El recepcionista del Leon era nuevo. Un chico joven que saludó al hombre del traje de lino con una sonrisa sorprendentemente educada y una falta total de desconfianza, para tratarse del Leon. Le dijo «Welcome» sin un ápice de ironía en la voz, y le pidió el pasaporte. El hombre supuso que, debido al bronceado y al traje de lino, el recepcionista lo había tomado por un extranjero, y le entregó el pasaporte noruego, de color rojo. Estaba desgastado y tenía muchos sellos. Demasiados para que se pudiera considerar que había llevado una buena vida.
—Ah, vale —dijo el recepcionista devolviéndole el pasaporte. Dejó un formulario en el mostrador y le dio un bolígrafo—. Con las casillas marcadas basta.
¿Formularios de registro de entrada en el Leon?, se preguntó el hombre. A lo mejor sí había habido cambios, a pesar de todo. Cogió el bolígrafo y vio cómo el recepcionista le miraba fijamente la mano, el dedo corazón. Lo que había sido su dedo corazón antes de que le amputaran una parte en una casa de Holmenkollåsen. Ahora le habían sustituido la primera articulación por una prótesis de titanio de un azul grisáceo apagado. No servía para gran cosa, pero les daba un apoyo de equilibro a los dedos índice y anular cuando tenía que coger algo, y no molestaba porque era bastante corta. El único inconveniente era la cantidad de explicaciones que le pedían en el control de seguridad de los aeropuertos.
Escribió su nombre detrás de First Name y Last Name.
Date of Birth.
Rellenó las casillas; sabía que ahora sí tenía el aspecto de un hombre que rondaba los cuarenta, no como el vejestorio malherido que se marchó de allí tres años atrás. Se había impuesto un régimen muy estricto de ejercicio, comida sana, suficientes horas de sueño y, naturalmente, cien por cien de abstinencia. Con el régimen no trataba de rejuvenecer, sino que intentaba no morir. Además, le gustaba. En realidad, siempre le habían gustado las rutinas, la disciplina y el orden. Entonces ¿por qué había llevado una vida de caos, autodestrucción y de relaciones rotas, y, según las épocas, entre negros periodos de embriaguez? Las casillas vacías lo miraban. Pero eran demasiado estrechas para las respuestas que exigían.
Permanent Address.
Bueno. El piso de la calle Sofie lo había vendido poco después de marcharse tres años atrás, igual que la casa de sus padres en Oppsal. Con su actual profesión, una dirección fija y en toda regla conllevaría cierto riesgo. Así que puso lo que solía cuando se registraba en otros hoteles: Chung King Mansion, Hong Kong. Lo cual no estaba más lejos de la verdad que cualquier otra cosa.
Profession.
Homicidios. No lo escribió. La casilla no estaba marcada.
Phone Number.
Puso uno ficticio. Los teléfonos móviles pueden rastrearse, tanto las conversaciones como el lugar donde te encuentras.
Phone Number Next of Kin.
¿Pariente más cercano? ¿Qué marido daba voluntariamente el número de teléfono de su mujer cuando se registraba en el Leon? Después de todo, era lo más parecido que había en Oslo a una casa de citas oficial.
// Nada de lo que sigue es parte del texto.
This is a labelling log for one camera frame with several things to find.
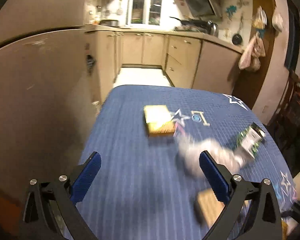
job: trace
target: window
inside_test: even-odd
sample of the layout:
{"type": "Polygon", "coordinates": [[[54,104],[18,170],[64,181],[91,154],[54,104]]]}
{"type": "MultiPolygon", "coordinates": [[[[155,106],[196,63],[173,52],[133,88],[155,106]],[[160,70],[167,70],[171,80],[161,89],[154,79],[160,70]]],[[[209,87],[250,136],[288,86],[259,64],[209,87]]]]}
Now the window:
{"type": "Polygon", "coordinates": [[[160,25],[162,0],[130,0],[127,24],[160,25]]]}

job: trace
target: kitchen cabinet
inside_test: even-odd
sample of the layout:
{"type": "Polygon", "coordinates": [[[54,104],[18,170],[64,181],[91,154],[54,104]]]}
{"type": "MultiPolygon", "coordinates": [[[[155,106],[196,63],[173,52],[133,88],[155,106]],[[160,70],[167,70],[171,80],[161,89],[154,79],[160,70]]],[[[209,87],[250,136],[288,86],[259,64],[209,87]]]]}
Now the kitchen cabinet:
{"type": "Polygon", "coordinates": [[[175,87],[192,88],[201,40],[169,36],[166,73],[175,87]]]}
{"type": "Polygon", "coordinates": [[[144,33],[143,65],[161,65],[164,35],[156,33],[144,33]]]}
{"type": "Polygon", "coordinates": [[[184,87],[182,80],[184,78],[182,68],[183,66],[179,62],[168,55],[166,74],[175,87],[184,87]]]}
{"type": "Polygon", "coordinates": [[[122,32],[116,32],[115,34],[115,73],[118,75],[122,66],[122,36],[124,34],[122,32]]]}
{"type": "Polygon", "coordinates": [[[114,32],[97,32],[97,71],[100,102],[104,102],[113,88],[115,74],[114,32]]]}
{"type": "Polygon", "coordinates": [[[122,64],[142,64],[143,33],[124,33],[122,64]]]}
{"type": "Polygon", "coordinates": [[[238,52],[206,41],[192,88],[231,95],[240,74],[240,57],[238,52]]]}
{"type": "Polygon", "coordinates": [[[165,35],[163,39],[163,50],[161,55],[161,66],[162,70],[166,69],[166,59],[167,59],[167,52],[168,52],[168,42],[169,42],[169,35],[165,35]]]}
{"type": "Polygon", "coordinates": [[[115,32],[97,31],[85,33],[86,54],[95,60],[89,76],[92,101],[106,100],[116,76],[115,32]]]}
{"type": "Polygon", "coordinates": [[[0,190],[68,174],[95,121],[83,31],[43,33],[0,49],[0,190]]]}

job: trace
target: blue gripper pad
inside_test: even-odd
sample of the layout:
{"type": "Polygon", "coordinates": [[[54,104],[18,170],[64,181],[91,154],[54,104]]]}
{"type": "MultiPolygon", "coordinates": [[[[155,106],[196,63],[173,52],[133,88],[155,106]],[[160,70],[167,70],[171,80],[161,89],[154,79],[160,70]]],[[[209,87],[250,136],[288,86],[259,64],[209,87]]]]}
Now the blue gripper pad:
{"type": "Polygon", "coordinates": [[[84,199],[84,196],[86,195],[91,183],[100,170],[100,167],[101,156],[99,153],[96,153],[72,184],[70,200],[74,205],[84,199]]]}
{"type": "Polygon", "coordinates": [[[230,200],[229,184],[205,152],[200,154],[199,164],[201,170],[208,179],[217,200],[226,205],[230,200]]]}

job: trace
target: tiled floor
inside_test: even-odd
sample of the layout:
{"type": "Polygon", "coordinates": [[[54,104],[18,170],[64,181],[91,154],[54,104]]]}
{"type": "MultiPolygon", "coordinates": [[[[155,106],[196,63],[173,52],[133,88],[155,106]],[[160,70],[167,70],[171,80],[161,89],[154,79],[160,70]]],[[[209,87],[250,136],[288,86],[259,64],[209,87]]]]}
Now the tiled floor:
{"type": "Polygon", "coordinates": [[[152,85],[171,87],[161,69],[153,68],[121,68],[113,85],[152,85]]]}

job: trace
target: table
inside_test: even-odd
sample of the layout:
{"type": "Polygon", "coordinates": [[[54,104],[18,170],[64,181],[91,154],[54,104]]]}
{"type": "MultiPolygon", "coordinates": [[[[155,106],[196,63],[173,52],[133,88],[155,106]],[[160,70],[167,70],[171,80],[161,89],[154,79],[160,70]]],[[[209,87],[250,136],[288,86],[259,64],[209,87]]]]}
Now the table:
{"type": "MultiPolygon", "coordinates": [[[[235,147],[237,134],[255,122],[266,138],[256,161],[239,173],[250,181],[269,178],[280,210],[291,206],[295,190],[289,169],[265,127],[242,101],[201,90],[124,85],[106,99],[80,160],[83,163],[93,151],[102,158],[85,199],[77,204],[98,239],[200,240],[208,231],[196,221],[193,202],[210,185],[186,174],[175,137],[148,138],[145,105],[167,105],[173,114],[178,111],[175,122],[196,141],[213,137],[229,148],[235,147]]],[[[230,239],[239,229],[240,223],[230,239]]]]}

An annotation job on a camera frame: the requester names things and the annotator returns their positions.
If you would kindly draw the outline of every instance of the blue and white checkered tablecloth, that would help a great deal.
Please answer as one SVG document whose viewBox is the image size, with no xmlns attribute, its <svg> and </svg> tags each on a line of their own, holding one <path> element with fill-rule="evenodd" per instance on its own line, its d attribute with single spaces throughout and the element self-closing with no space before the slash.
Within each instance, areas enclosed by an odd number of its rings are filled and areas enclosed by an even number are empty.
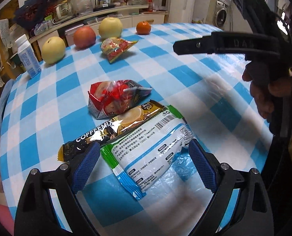
<svg viewBox="0 0 292 236">
<path fill-rule="evenodd" d="M 241 80 L 242 55 L 177 56 L 177 40 L 198 38 L 219 29 L 200 24 L 153 25 L 150 35 L 126 29 L 122 37 L 139 40 L 113 64 L 100 51 L 100 41 L 82 51 L 66 49 L 56 65 L 42 64 L 34 79 L 20 75 L 10 93 L 2 123 L 0 166 L 4 191 L 15 217 L 24 182 L 32 168 L 55 170 L 59 147 L 103 120 L 88 112 L 90 85 L 132 79 L 153 87 L 148 99 L 175 106 L 199 141 L 220 162 L 248 171 L 263 168 L 272 135 L 258 115 Z M 55 191 L 53 204 L 63 228 L 70 230 Z M 140 201 L 124 190 L 102 157 L 77 198 L 101 235 L 187 235 L 199 220 L 212 193 L 187 156 L 177 160 Z M 234 207 L 230 202 L 222 225 Z"/>
</svg>

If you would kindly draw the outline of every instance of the metal screw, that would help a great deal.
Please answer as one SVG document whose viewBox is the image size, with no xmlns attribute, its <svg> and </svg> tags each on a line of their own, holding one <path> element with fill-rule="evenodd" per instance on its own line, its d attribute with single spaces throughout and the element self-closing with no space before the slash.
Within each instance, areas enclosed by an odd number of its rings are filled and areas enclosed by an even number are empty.
<svg viewBox="0 0 292 236">
<path fill-rule="evenodd" d="M 252 171 L 252 173 L 254 173 L 254 174 L 258 174 L 258 173 L 259 173 L 259 170 L 256 169 L 256 168 L 252 168 L 251 171 Z"/>
<path fill-rule="evenodd" d="M 67 170 L 67 168 L 68 168 L 68 165 L 66 163 L 60 166 L 60 170 Z"/>
<path fill-rule="evenodd" d="M 35 175 L 35 174 L 37 174 L 38 173 L 38 170 L 37 169 L 32 169 L 31 171 L 30 171 L 30 174 L 32 174 L 32 175 Z"/>
<path fill-rule="evenodd" d="M 224 169 L 224 170 L 228 170 L 230 167 L 227 163 L 221 163 L 221 168 Z"/>
</svg>

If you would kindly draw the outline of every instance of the snack bag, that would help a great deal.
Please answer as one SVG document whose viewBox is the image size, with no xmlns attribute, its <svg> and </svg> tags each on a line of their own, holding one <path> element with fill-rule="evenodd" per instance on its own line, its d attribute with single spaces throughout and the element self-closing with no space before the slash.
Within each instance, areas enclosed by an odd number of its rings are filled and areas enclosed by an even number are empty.
<svg viewBox="0 0 292 236">
<path fill-rule="evenodd" d="M 57 159 L 64 162 L 70 161 L 75 155 L 82 154 L 93 141 L 98 142 L 101 147 L 114 142 L 158 115 L 163 109 L 164 106 L 153 100 L 136 106 L 93 128 L 75 140 L 63 144 L 58 151 Z"/>
<path fill-rule="evenodd" d="M 124 188 L 140 200 L 193 138 L 180 112 L 167 106 L 121 140 L 102 147 L 101 154 Z"/>
<path fill-rule="evenodd" d="M 144 88 L 132 80 L 103 81 L 90 87 L 88 109 L 98 120 L 124 113 L 152 88 Z"/>
<path fill-rule="evenodd" d="M 110 37 L 102 42 L 100 49 L 107 56 L 109 62 L 112 63 L 137 42 L 129 42 L 121 38 Z"/>
</svg>

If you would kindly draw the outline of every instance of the human hand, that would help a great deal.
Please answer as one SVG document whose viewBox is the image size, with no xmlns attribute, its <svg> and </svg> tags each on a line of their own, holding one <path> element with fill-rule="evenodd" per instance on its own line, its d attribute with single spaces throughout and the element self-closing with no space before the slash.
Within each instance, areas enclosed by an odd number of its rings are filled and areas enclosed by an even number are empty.
<svg viewBox="0 0 292 236">
<path fill-rule="evenodd" d="M 252 81 L 252 77 L 245 70 L 242 79 L 244 81 Z M 254 97 L 259 114 L 266 119 L 273 111 L 274 104 L 270 100 L 270 94 L 278 97 L 290 97 L 292 89 L 291 77 L 281 78 L 268 85 L 268 88 L 262 88 L 251 82 L 250 93 Z"/>
</svg>

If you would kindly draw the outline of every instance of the pink cloth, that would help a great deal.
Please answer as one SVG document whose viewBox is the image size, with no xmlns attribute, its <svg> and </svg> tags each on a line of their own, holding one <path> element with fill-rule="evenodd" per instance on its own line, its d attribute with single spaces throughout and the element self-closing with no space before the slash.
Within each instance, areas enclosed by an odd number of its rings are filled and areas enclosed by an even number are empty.
<svg viewBox="0 0 292 236">
<path fill-rule="evenodd" d="M 5 227 L 5 229 L 14 236 L 14 220 L 10 214 L 9 208 L 0 205 L 0 222 Z"/>
</svg>
Era obvio que el recepcionista le estaba leyendo el pensamiento:
—Es solo para el caso de que te sintieras indispuesto y tuviéramos que avisar a alguien.
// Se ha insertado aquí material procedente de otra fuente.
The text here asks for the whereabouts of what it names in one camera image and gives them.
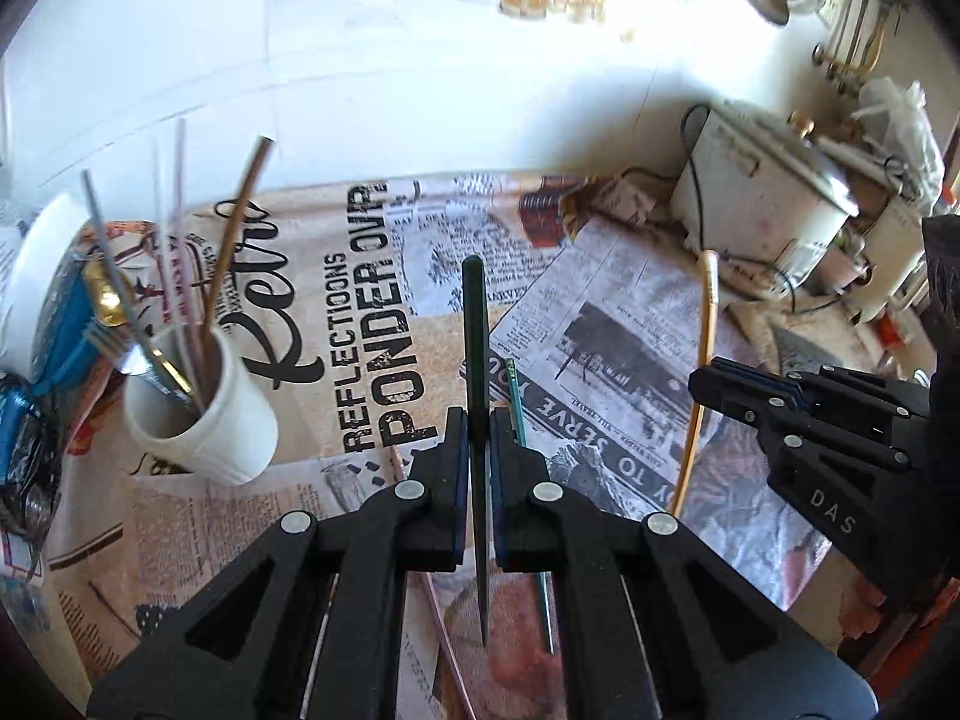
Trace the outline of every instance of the pot lid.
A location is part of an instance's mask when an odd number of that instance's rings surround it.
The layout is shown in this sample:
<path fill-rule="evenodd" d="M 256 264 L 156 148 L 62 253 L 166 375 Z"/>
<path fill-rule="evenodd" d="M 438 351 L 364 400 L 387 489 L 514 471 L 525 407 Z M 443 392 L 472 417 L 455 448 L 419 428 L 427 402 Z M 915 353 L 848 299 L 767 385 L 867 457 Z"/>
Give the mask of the pot lid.
<path fill-rule="evenodd" d="M 741 101 L 714 100 L 710 109 L 845 214 L 859 215 L 860 209 L 837 163 L 800 137 L 790 124 L 763 108 Z"/>

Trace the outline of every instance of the black power cord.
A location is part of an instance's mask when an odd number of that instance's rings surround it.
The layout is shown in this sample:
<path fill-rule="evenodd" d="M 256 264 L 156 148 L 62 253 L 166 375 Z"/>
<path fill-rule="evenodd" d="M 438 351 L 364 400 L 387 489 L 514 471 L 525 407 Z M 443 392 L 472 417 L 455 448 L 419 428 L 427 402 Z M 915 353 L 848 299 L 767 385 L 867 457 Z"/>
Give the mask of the black power cord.
<path fill-rule="evenodd" d="M 707 111 L 707 114 L 710 113 L 710 106 L 707 103 L 695 103 L 686 110 L 686 113 L 683 114 L 683 119 L 680 119 L 680 141 L 683 142 L 683 150 L 686 151 L 686 160 L 690 165 L 690 177 L 693 179 L 693 194 L 697 201 L 697 237 L 698 245 L 701 251 L 706 248 L 704 244 L 704 193 L 700 185 L 700 176 L 697 172 L 697 164 L 693 159 L 693 146 L 690 145 L 689 138 L 686 136 L 686 126 L 690 121 L 690 117 L 698 109 L 703 109 Z M 717 252 L 721 260 L 728 260 L 733 262 L 741 262 L 749 265 L 759 265 L 762 268 L 768 269 L 773 274 L 779 276 L 787 290 L 790 293 L 790 313 L 791 314 L 811 314 L 820 309 L 829 308 L 829 306 L 835 305 L 840 302 L 841 298 L 835 298 L 830 300 L 828 303 L 824 303 L 822 306 L 816 306 L 815 308 L 804 309 L 803 311 L 797 311 L 797 293 L 794 289 L 793 284 L 790 281 L 790 277 L 785 274 L 780 268 L 776 266 L 775 263 L 770 262 L 769 260 L 760 260 L 755 257 L 746 257 L 740 254 L 731 254 L 728 251 Z"/>

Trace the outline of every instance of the newspaper print tablecloth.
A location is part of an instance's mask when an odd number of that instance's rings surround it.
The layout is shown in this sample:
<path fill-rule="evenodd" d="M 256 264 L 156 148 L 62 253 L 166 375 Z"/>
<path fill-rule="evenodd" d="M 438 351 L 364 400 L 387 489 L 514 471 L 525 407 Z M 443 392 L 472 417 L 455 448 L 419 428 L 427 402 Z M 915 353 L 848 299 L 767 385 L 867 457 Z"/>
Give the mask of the newspaper print tablecloth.
<path fill-rule="evenodd" d="M 446 408 L 464 404 L 460 263 L 474 251 L 488 270 L 493 396 L 506 398 L 503 361 L 515 357 L 528 439 L 551 475 L 627 517 L 664 507 L 683 451 L 699 284 L 686 255 L 592 217 L 608 186 L 514 173 L 258 196 L 216 313 L 280 420 L 274 463 L 231 490 L 176 473 L 133 443 L 110 380 L 65 459 L 46 554 L 90 679 L 262 525 L 290 508 L 354 509 L 394 481 L 389 447 L 409 461 L 443 437 Z M 230 210 L 223 202 L 186 221 L 198 306 Z M 142 319 L 162 324 L 155 229 L 120 224 L 112 234 Z M 754 360 L 725 319 L 717 351 Z M 706 436 L 685 520 L 787 605 L 817 539 L 767 490 L 748 429 L 714 415 Z M 180 527 L 185 518 L 199 528 Z M 564 717 L 559 659 L 523 644 L 536 605 L 522 603 L 532 592 L 522 579 L 496 580 L 491 619 L 506 622 L 488 654 L 474 646 L 474 570 L 437 584 L 455 649 L 473 664 L 464 668 L 474 669 L 478 717 Z M 458 717 L 426 601 L 413 585 L 408 595 L 398 715 Z"/>

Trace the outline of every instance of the ceramic cup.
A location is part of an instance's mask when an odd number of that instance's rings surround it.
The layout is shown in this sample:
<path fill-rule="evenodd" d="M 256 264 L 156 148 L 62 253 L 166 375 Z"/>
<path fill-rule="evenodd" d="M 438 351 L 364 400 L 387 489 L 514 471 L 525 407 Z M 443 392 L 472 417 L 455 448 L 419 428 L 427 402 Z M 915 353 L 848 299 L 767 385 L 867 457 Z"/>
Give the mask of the ceramic cup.
<path fill-rule="evenodd" d="M 175 327 L 154 336 L 157 348 L 183 371 Z M 216 383 L 208 409 L 189 415 L 142 376 L 131 376 L 124 390 L 124 417 L 133 440 L 152 455 L 202 474 L 222 485 L 256 478 L 277 449 L 277 417 L 220 327 L 213 327 L 216 360 L 208 366 Z"/>

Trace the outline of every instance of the white plastic bag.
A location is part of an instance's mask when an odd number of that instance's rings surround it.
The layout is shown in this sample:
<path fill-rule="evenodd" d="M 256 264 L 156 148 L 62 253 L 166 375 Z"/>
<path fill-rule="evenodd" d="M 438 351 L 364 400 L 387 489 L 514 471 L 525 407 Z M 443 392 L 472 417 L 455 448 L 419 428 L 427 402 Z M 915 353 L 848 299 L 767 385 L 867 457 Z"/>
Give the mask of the white plastic bag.
<path fill-rule="evenodd" d="M 867 81 L 860 90 L 861 119 L 865 134 L 881 151 L 904 163 L 928 213 L 944 183 L 944 158 L 923 109 L 926 95 L 919 81 L 902 89 L 891 79 Z"/>
Harry asintió con la cabeza. En caso de un paro cardiaco durante el acto.
—No tienes que facilitarlo si no tienes…
—No —dijo el hombre, y se quedó mirando las palabras.
El pariente más cercano. Tenía a Søs. Una hermana con lo que ella misma llamaba «un toque de síndrome de Down», pero que siempre se había enfrentado a la vida mucho mejor que su hermano mayor. Aparte de Søs, nadie más. Literalmente nadie. En todo caso, el pariente más cercano.
Marcó la casilla de «Al contado» en la forma de pago, firmó y le entregó el formulario al recepcionista. Que lo repasó rápidamente. Y entonces Harry vio cómo aparecía por fin. La desconfianza.
—¿Eres… eres Harry Hole?
Harry asintió con la cabeza.
—¿Pasa algo?
El chico hizo un gesto de negación con la cabeza. Tragó saliva.
—Estupendo —dijo Harry Hole—. ¿Me das la llave?
—¡Ah, perdona! Aquí tienes. La 301.
Harry cogió la llave y se fijó en que al chico se le habían encendido las pupilas y se le había apagado la voz.
—Es… es mi tío —dijo el chico—. Es el dueño del hotel, antes estaba en recepción. Él me ha hablado de ti.
—Solo cosas buenas, supongo —dijo Harry; sonrió, cogió la bolsa y se dirigió a la escalera.
—El ascensor…
—No me gustan los ascensores —dijo Harry sin darse la vuelta.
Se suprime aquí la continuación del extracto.